** WHAT THIS TASK INVOLVES **
Images are to be left out; everything else in the listing should be repeated exactly.

** DATASET EXTRACT **
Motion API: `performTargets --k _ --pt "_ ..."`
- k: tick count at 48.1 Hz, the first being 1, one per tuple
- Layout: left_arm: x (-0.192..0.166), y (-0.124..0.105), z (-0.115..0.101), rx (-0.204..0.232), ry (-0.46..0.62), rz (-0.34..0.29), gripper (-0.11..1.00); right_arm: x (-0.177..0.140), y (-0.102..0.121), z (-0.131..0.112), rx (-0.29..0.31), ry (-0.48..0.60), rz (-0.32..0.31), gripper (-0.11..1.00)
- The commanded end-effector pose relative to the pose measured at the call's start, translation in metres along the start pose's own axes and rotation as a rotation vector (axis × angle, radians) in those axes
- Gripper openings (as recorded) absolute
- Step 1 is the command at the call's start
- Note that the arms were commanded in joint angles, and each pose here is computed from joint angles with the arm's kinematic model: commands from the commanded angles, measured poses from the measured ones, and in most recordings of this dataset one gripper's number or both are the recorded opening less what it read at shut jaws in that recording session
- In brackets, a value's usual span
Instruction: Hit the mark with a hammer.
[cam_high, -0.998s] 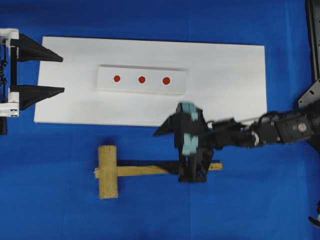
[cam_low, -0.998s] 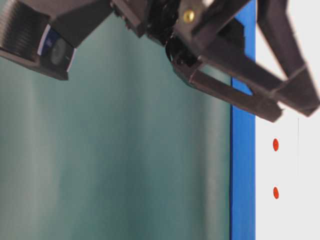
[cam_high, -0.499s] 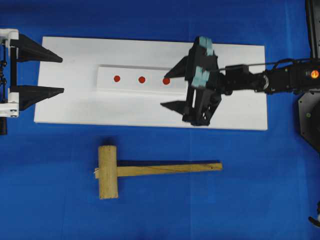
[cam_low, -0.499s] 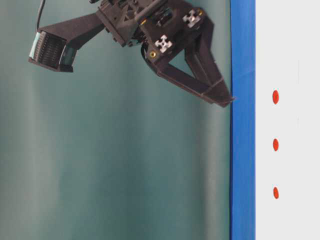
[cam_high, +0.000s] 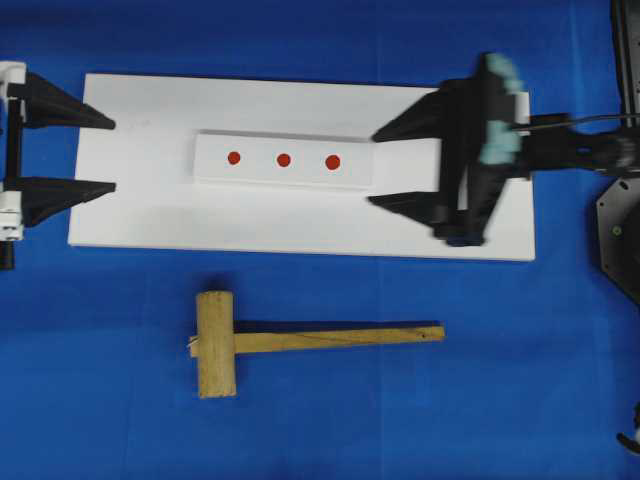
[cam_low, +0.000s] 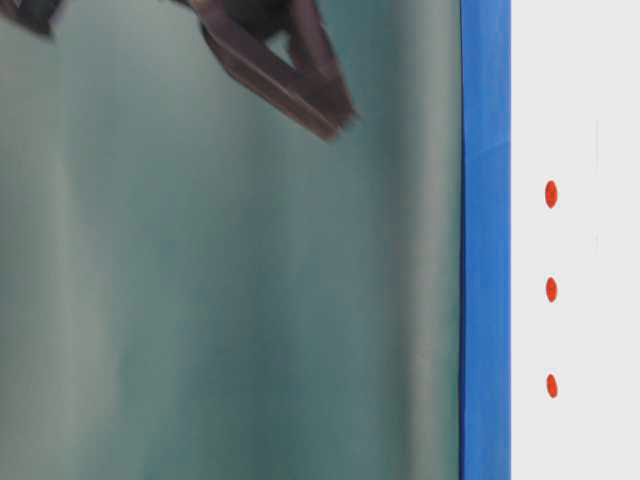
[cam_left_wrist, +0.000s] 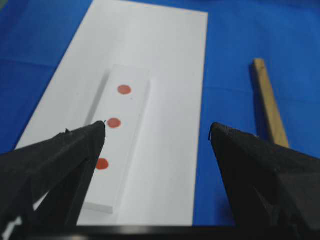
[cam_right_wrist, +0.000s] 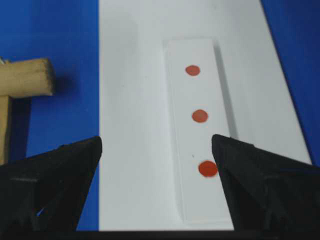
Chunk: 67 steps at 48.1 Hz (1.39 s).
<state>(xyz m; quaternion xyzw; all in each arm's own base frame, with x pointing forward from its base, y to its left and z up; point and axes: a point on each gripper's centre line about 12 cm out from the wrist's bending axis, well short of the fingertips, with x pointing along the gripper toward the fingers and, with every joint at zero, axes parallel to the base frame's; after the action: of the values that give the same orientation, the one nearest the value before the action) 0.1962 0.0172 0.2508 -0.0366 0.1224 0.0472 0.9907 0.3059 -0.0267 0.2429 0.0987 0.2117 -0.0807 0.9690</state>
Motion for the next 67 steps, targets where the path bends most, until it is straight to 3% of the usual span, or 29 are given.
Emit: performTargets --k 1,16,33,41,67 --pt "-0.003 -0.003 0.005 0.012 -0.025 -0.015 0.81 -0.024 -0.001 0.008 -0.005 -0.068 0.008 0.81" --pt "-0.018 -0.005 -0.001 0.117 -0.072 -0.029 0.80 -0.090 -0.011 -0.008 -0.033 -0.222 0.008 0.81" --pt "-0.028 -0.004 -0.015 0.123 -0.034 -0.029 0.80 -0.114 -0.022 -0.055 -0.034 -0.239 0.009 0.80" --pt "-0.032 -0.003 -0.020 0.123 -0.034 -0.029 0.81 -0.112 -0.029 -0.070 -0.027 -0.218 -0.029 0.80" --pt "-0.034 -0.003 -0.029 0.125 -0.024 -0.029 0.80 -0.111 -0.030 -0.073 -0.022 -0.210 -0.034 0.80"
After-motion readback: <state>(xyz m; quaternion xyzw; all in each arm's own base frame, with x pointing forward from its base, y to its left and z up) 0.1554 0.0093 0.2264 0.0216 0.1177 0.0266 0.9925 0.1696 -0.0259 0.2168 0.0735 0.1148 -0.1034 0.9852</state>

** EXERCISE OUTPUT **
Motion API: `performTargets --k _ --pt "_ ..."`
- k: tick count at 48.1 Hz, the first being 1, one per tuple
- Layout: left_arm: x (-0.192..0.166), y (-0.124..0.105), z (-0.115..0.101), rx (-0.204..0.232), ry (-0.46..0.62), rz (-0.34..0.29), gripper (-0.11..1.00); right_arm: x (-0.177..0.140), y (-0.102..0.121), z (-0.131..0.112), rx (-0.29..0.31), ry (-0.48..0.60), rz (-0.32..0.31), gripper (-0.11..1.00)
- The commanded end-effector pose relative to the pose measured at the call's start, translation in metres along the start pose's own axes and rotation as a rotation vector (axis × angle, radians) in those axes
- Gripper openings (as recorded) absolute
- Step 1 is the command at the call's start
- Note that the arms were commanded in joint angles, and each pose here is computed from joint angles with the arm's kinematic model: commands from the commanded angles, measured poses from the measured ones, and in most recordings of this dataset one gripper's number or both are the recorded opening less what it read at shut jaws in that recording session
- In brackets, a value's usual span
Instruction: Hit the mark with a hammer.
[cam_high, -0.998s] 
[cam_low, -0.998s] 
[cam_high, -0.499s] 
[cam_low, -0.499s] 
[cam_high, +0.000s] 
[cam_low, +0.000s] 
[cam_left_wrist, +0.000s] 
[cam_right_wrist, +0.000s] 
Chunk: 67 steps at 48.1 Hz (1.39 s).
<state>(xyz m; quaternion xyzw; all in each arm's own base frame, with x pointing forward from its base, y to its left and z up; point and axes: a point on each gripper's centre line about 12 cm out from the wrist's bending axis, well short of the fingertips, with x pointing along the gripper toward the fingers and, with every joint at zero, axes parallel to the base frame's; after the action: of the values that give the same orientation, the one nearest the value before the action) 0.1962 0.0172 0.2508 -0.0366 0.1224 0.0472 0.9907 0.3059 -0.0267 0.2429 0.0987 0.2117 -0.0807 0.9690</state>
Motion for the next 67 steps, targets where the path bends most, until it is straight to 3% of the usual span, or 29 are given.
Emit: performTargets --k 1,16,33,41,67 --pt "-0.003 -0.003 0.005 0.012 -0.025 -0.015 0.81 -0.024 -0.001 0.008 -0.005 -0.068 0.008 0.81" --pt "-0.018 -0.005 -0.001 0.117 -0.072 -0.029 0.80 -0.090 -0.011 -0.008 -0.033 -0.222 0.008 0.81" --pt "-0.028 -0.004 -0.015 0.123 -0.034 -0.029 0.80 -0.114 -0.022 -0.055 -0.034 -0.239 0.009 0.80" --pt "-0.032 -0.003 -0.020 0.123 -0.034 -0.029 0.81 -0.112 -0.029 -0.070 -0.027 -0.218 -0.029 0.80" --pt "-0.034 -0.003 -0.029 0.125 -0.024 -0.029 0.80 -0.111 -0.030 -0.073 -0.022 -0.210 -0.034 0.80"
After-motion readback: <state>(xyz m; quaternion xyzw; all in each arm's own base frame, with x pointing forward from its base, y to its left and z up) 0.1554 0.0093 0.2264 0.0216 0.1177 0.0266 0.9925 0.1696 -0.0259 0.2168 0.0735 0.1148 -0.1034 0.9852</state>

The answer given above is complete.